YOUR INSTRUCTIONS -
Below are some records; give them all again exactly, but not the pictures.

Records drawn from a dataset:
#####

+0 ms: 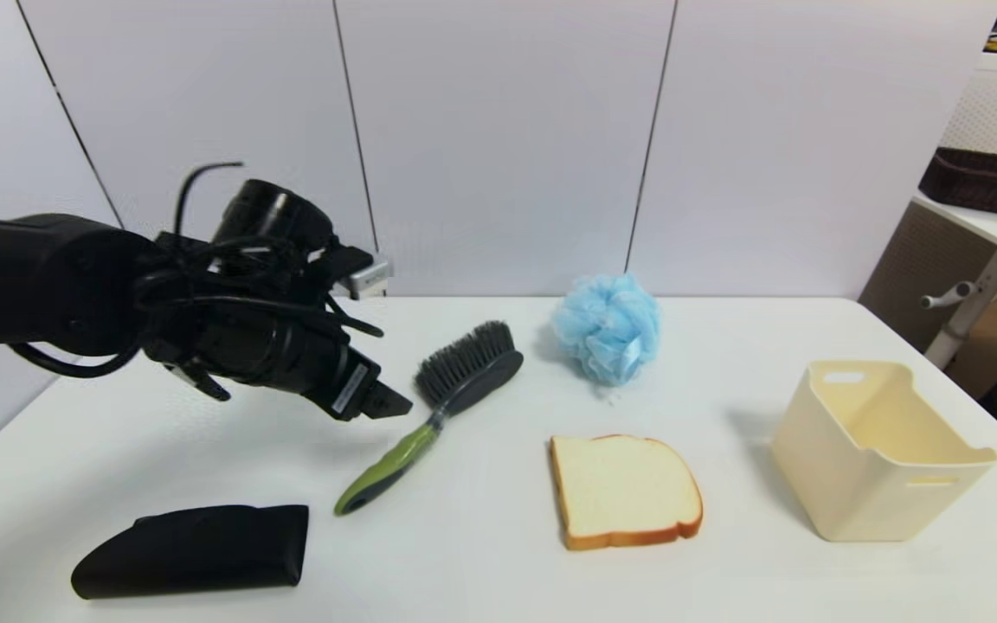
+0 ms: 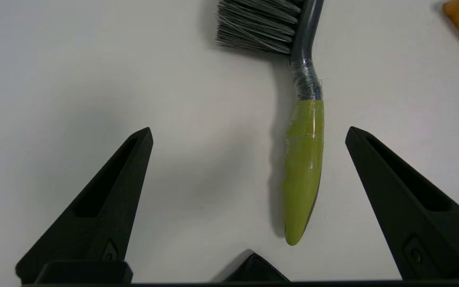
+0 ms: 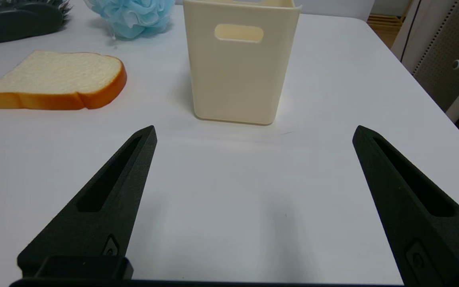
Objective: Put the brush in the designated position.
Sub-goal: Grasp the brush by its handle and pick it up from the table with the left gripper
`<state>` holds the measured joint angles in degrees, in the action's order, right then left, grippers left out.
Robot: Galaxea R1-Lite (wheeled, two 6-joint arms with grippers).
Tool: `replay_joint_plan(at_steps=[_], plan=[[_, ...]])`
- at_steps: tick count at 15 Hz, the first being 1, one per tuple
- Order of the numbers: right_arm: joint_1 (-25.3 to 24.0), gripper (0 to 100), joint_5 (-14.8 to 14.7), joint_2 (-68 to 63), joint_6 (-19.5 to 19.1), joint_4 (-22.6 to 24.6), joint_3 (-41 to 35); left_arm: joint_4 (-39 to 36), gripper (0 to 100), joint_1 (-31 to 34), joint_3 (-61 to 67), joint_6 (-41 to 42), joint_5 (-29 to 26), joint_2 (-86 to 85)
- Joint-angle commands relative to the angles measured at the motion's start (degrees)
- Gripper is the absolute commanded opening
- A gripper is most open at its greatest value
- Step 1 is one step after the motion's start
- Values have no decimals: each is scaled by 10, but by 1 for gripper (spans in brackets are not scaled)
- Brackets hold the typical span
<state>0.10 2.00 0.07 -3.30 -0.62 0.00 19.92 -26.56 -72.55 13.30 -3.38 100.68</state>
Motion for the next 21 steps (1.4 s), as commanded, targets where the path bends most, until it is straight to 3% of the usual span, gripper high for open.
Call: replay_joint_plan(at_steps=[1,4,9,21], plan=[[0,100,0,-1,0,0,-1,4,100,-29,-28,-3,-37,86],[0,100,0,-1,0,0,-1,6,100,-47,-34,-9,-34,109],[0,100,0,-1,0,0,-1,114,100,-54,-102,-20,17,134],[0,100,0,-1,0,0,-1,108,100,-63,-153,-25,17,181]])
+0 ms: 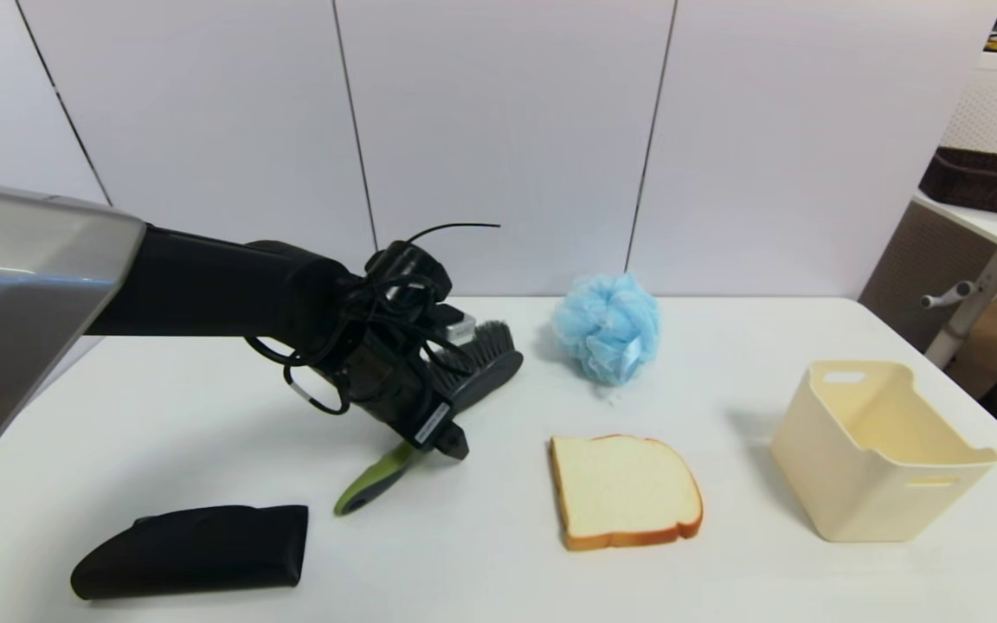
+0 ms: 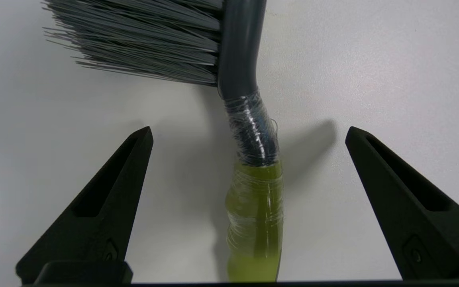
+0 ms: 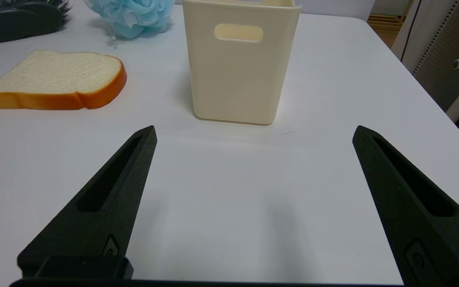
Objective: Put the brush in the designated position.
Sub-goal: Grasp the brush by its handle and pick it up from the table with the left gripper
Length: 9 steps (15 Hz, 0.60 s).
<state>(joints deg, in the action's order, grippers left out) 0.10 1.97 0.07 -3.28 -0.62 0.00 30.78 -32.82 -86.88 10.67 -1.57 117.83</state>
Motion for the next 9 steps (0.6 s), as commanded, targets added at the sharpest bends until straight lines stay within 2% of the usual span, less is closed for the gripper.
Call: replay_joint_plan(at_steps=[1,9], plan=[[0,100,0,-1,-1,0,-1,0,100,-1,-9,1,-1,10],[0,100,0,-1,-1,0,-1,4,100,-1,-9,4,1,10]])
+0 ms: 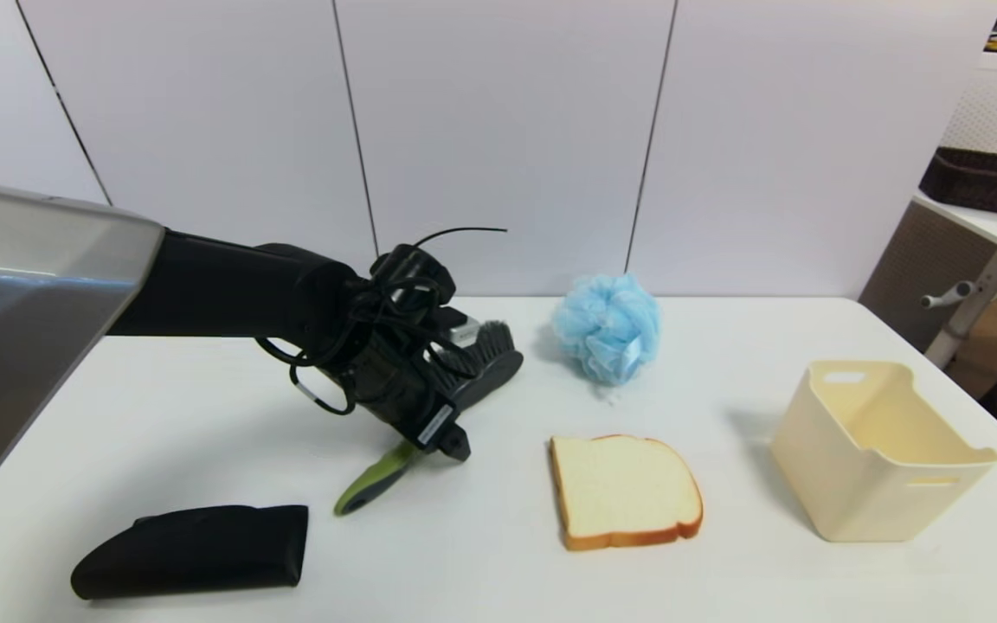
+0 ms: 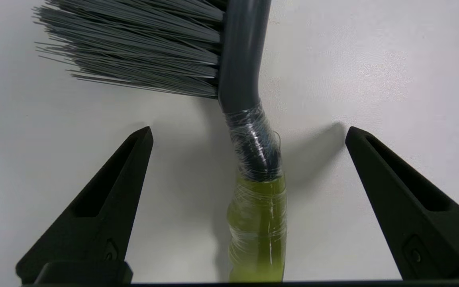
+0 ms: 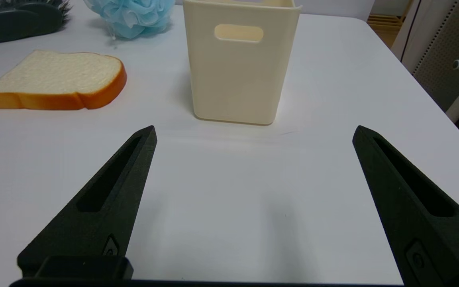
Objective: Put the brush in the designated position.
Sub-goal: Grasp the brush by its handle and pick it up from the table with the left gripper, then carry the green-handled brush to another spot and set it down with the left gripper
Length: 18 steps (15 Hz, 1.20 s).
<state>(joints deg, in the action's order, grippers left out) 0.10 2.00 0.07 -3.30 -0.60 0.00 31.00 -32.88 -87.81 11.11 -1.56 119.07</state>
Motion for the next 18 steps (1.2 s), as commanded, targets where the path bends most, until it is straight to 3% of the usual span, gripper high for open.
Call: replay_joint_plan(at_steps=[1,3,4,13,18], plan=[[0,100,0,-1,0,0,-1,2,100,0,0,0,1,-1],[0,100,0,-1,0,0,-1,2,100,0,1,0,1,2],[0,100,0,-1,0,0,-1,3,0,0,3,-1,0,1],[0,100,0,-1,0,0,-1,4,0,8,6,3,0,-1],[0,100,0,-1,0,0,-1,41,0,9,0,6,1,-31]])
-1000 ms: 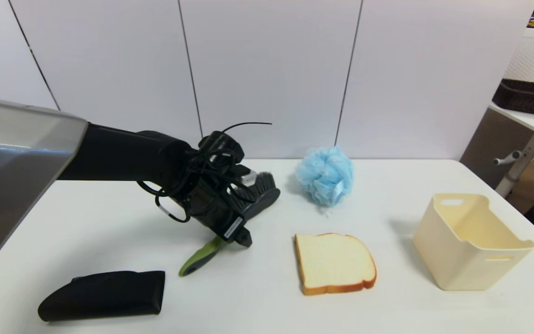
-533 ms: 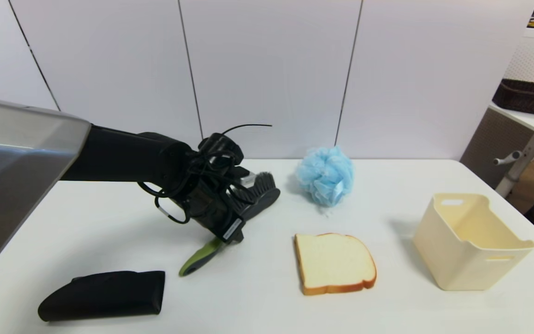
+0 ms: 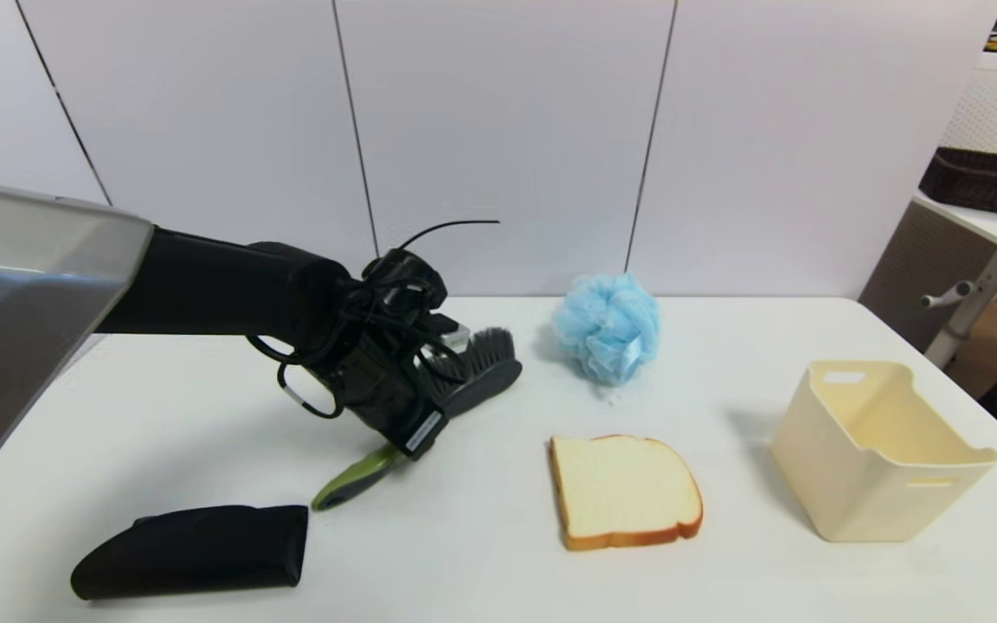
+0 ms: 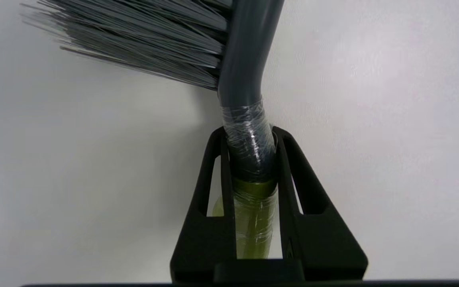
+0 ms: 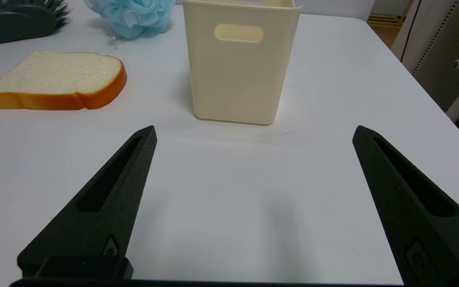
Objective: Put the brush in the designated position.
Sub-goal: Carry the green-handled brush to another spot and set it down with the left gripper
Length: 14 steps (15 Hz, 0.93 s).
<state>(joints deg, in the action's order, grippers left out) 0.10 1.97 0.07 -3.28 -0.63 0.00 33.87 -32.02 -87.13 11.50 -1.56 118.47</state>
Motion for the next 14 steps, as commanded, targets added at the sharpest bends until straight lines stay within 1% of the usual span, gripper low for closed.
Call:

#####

PROBLEM SOLUTION -
+0 ms: 
+0 ms: 
+0 ms: 
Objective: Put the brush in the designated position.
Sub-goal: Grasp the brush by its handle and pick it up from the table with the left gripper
`<state>` holds the measured joint angles in degrees, in the action's order, right then left, grippers left out.
Robot: Galaxea R1-Lite (wheeled, two 6-joint arms with grippers).
Tool: `replay_joint_plan(at_steps=[_], plan=[[_, ...]])`
- at_steps: tick count at 15 Hz, the first being 1, one per tuple
- Order of the numbers: right_arm: joint_1 (-25.3 to 24.0), gripper (0 to 100), joint_5 (-14.8 to 14.7), joint_2 (-68 to 63), joint_6 (-19.5 to 19.1), joint_4 (-22.6 to 24.6), joint_3 (-41 to 35); left_arm: joint_4 (-39 to 36), gripper (0 to 100), joint_1 (-31 to 34), joint_3 (-61 to 67), joint_6 (-41 to 42), joint_5 (-29 to 26), joint_2 (-86 to 85)
- Joint-angle commands relative to the angles measured at the motion's start (degrees)
- Gripper is the absolute commanded opening
- A gripper is most open at its greatest value
- Step 1 is one step after the motion's start
- Values have no decimals: each is scaled by 10, but by 1 for gripper (spans in brackets are not scaled)
- Brackets hold the typical span
<state>0.10 2.00 0.07 -3.30 -0.62 0.00 19.92 -26.56 -72.55 13.30 -3.38 100.68</state>
Motion for the next 21 steps (1.4 s), as commanded, targets where the path bends most, until it is straight to 3% of the usual span, gripper high for open.
Call: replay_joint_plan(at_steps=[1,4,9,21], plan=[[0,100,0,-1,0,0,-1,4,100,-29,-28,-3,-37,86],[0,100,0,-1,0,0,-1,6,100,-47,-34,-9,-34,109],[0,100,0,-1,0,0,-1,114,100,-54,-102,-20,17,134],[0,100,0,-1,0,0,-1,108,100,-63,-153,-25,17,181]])
+0 ms: 
+0 ms: 
+0 ms: 
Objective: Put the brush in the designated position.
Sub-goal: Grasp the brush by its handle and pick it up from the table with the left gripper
Length: 9 steps (15 Hz, 0.60 s).
<state>(joints deg, in the action's order, grippers left out) 0.10 1.97 0.07 -3.28 -0.62 0.00 30.78 -32.82 -86.88 10.67 -1.57 117.83</state>
Motion for the next 9 steps (0.6 s), as commanded, targets added at the sharpest bends until straight lines stay within 2% of the usual span, less is closed for the gripper.
Call: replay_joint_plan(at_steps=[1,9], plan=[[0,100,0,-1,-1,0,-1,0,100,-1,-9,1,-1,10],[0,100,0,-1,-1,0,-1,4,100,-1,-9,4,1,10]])
+0 ms: 
+0 ms: 
+0 ms: 
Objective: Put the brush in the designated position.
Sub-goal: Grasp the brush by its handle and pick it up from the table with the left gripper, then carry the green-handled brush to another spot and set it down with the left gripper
Length: 18 steps (15 Hz, 1.20 s).
<state>(joints deg, in the action's order, grippers left out) 0.10 2.00 0.07 -3.30 -0.60 0.00 31.00 -32.88 -87.81 11.11 -1.56 119.07</state>
Motion for the next 18 steps (1.2 s), as commanded, targets where the path bends most, until it is straight to 3% of the usual span, gripper high for open.
Call: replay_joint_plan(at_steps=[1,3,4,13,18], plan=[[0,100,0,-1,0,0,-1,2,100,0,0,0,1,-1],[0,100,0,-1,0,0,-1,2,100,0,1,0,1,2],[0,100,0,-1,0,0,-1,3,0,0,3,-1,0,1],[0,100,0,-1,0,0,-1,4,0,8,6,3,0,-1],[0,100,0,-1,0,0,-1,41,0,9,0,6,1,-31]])
-1000 ms: 
-533 ms: 
+0 ms: 
+0 ms: 
+0 ms: 
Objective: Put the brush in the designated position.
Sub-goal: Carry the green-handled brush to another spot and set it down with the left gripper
Length: 14 steps (15 Hz, 0.93 s).
<state>(joints deg, in the action's order, grippers left out) 0.10 1.97 0.07 -3.28 -0.63 0.00 33.87 -32.02 -87.13 11.50 -1.56 118.47</state>
Motion for the next 14 steps, as commanded, targets added at the sharpest bends until straight lines stay within 1% of the usual span, gripper low for closed.
Call:

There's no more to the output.